5 thoughts on “Infrastructure, Part 1: Why It Matters to Me

  1. Hear hear! You’ve put your finger exactly on that “bravery = fearlessness” assumption. I rode the bus this winter far more than usual, mostly because I mentally just could not face the 2-mile segment of my commute that is a narrow country road with no shoulder, with motorists driving far too fast and recklessly. There are only so many ‘near heart attacks’ a person can (or wants to) handle from being, through no fault of their, much too close to dangerous overtakes on blind curves to have any hope of avoiding/escaping if something’s coming the other way. The other two routes into town add half again as much distance and involve some slow dirt/gravel sections and perils of their own. Nonetheless, I do ride. But mentally it’s exhausting and frustrating because why should I have to put up with this sh*t?

    (Signed, 46-year-old who wants to live another 40+ years)

  2. Just to clarify (since I was the guy who made the comment about vehicular cycling): I don’t believe that anyone important at PBOT actually espouses the VC philosophy and wishes to actively force people on bikes to operate their bikes like cars all the time. It’s more that the people in leadership positions tend to be people had have ridden for a long time, who maybe remember how it was with no infrastructure, who can look at the bike lanes in place and see all the huge improvements there have been since the 80s and 90s (and there have been, in absolute terms) and they don’t get the urgency of the situation. their experience may be a disadvantage to them in terms of their perspective.

    Anyway, great job, and I sure hope Part 2 is about this horrible need for consensus before anything can get done, because you can imagine I may just have an opinion on that.

  3. Spot on as usual. I started to commute to work almost 5 years ago because I found the 7 mile route could be about 65% path with the rest being quiet residential streets and busier streets with good bike lanes (fairly wide, usually no debris, not next to parked cars, smooth pavement). After I started (lured by infra) I was hooked and bike all over now. But I still favor paths or lesser bike infra on quieter streets. I can and do ride in traffic, take the lane, etc but it is stressful–even in a smaller, “bike friendly” city like Eugene. And not safe or comfortable for a lot of people who might want to ride a bike. My dad (78) & stepmom love to ride but stick mostly to paths/sidewalks now because they don’t feel safe riding elsewhere. Same with my mom (77), who used to ride a lot more when she was younger. They are big supporters and understand my bike love BUT they also worry about my safety because they ride bikes and know what it’s like even in “safe” situations. We all deserve better.

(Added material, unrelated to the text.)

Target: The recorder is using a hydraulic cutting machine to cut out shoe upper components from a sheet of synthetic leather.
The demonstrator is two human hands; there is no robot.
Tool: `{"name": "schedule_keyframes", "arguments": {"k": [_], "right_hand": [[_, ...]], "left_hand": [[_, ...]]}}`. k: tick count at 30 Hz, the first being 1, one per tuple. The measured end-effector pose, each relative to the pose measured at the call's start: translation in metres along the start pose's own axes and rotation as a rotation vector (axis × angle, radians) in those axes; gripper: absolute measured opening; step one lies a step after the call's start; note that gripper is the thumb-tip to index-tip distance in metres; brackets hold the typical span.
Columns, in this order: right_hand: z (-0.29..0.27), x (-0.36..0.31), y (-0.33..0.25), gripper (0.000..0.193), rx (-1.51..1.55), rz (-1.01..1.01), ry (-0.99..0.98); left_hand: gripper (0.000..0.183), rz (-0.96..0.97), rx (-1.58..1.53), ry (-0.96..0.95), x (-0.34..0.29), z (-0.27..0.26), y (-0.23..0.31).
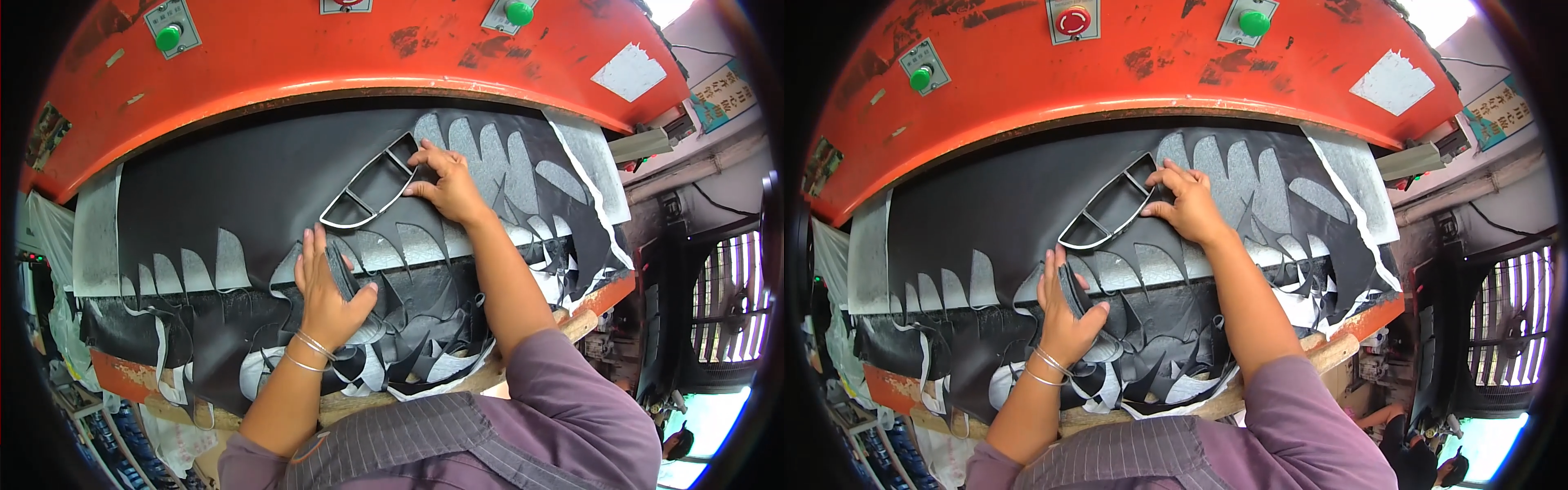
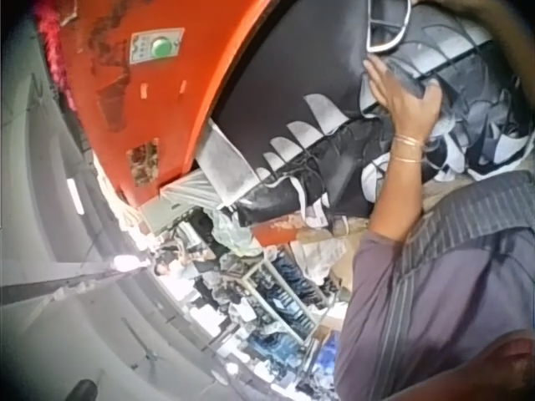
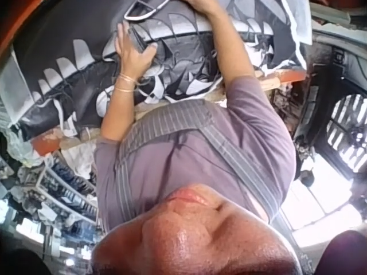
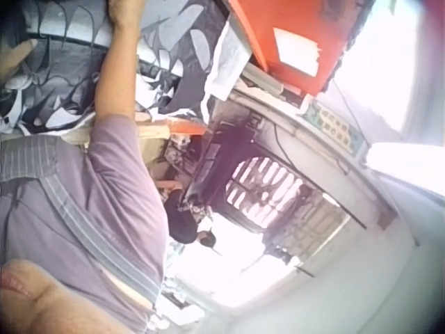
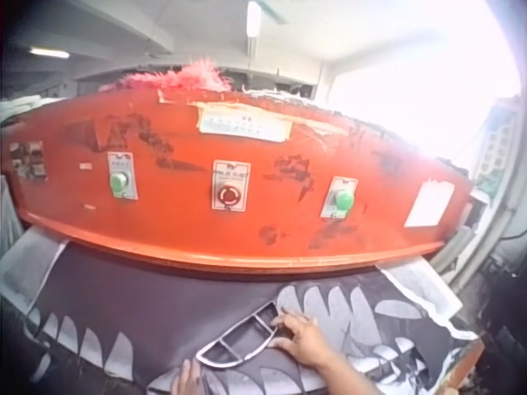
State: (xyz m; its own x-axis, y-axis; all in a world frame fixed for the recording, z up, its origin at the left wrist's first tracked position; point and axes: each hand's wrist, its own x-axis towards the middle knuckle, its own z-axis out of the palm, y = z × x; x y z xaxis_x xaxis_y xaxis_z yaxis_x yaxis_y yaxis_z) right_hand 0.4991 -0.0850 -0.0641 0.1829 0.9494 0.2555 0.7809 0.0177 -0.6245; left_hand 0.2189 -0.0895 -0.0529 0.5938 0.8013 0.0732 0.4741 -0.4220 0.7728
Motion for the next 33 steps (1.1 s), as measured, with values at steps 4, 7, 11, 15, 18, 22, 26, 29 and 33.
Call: {"name": "schedule_keyframes", "arguments": {"k": [4, 7, 11, 15, 18, 22, 26, 29, 33], "right_hand": [[0.001, 0.001, 0.0, 0.05, -0.015, 0.019, 0.029], [-0.001, 0.001, -0.001, 0.049, -0.029, 0.024, 0.003], [0.0, 0.0, -0.001, 0.047, -0.059, -0.024, 0.008], [-0.003, -0.004, -0.002, 0.045, -0.07, -0.045, -0.004], [-0.006, -0.006, 0.002, 0.045, -0.106, -0.041, 0.01], [-0.005, -0.008, -0.01, 0.051, -0.056, -0.022, -0.049], [-0.029, -0.018, -0.035, 0.055, 0.201, 0.027, 0.354], [-0.072, -0.002, -0.04, 0.049, 0.417, -0.057, 0.798], [-0.118, 0.035, -0.074, 0.05, 0.183, -0.175, 1.15]], "left_hand": [[0.067, -0.011, 0.012, -0.03, 0.005, -0.003, 0.0], [0.072, -0.013, 0.027, -0.055, 0.005, -0.003, -0.003], [0.077, -0.033, 0.024, -0.049, 0.003, -0.006, 0.0], [0.09, -0.03, 0.081, -0.084, 0.0, -0.006, 0.003], [0.096, -0.037, 0.074, -0.089, 0.001, -0.005, 0.006], [0.093, -0.022, 0.136, -0.026, -0.007, -0.008, 0.0], [0.042, -0.15, -0.679, 0.268, -0.004, -0.043, -0.004], [0.015, -0.035, -0.912, 0.519, 0.013, -0.105, 0.004], [0.019, 0.154, -0.621, 0.835, 0.029, -0.16, 0.014]]}}
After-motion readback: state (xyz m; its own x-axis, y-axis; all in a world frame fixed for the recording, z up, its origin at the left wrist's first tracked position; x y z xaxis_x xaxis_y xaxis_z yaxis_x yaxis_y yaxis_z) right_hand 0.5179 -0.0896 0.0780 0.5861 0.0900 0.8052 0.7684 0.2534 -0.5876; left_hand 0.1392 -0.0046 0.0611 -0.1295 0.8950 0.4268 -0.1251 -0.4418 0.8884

  4. I’ve been on a couple Kidical Mass rides (don’t have young kids but think we all should support biking families) and oh my those kids on bikes! There are few things more joyful than a kid on a bike. How can we not provide safe infrastructure for us all?

  5. I agree, and appreciate your perspective. I also CAN and DO ride on a road (N Interstate Ave) that is filled with fast cars, and large trucks. I ride it every day M-F and I enjoy my ride 10x more than I would enjoy riding in the Max train that passes me some days. But I don’t enjoy the “rush” of feeling someone bearing down behind me, of a truck whooshing beside me as it passes a little too closely. I endure those because I don’t want to miss out on the wonderful parts of my ride to and from work and around town. I would much prefer to have the same direct route with a path separated from these fast, large, sometimes inconsiderate vehicles.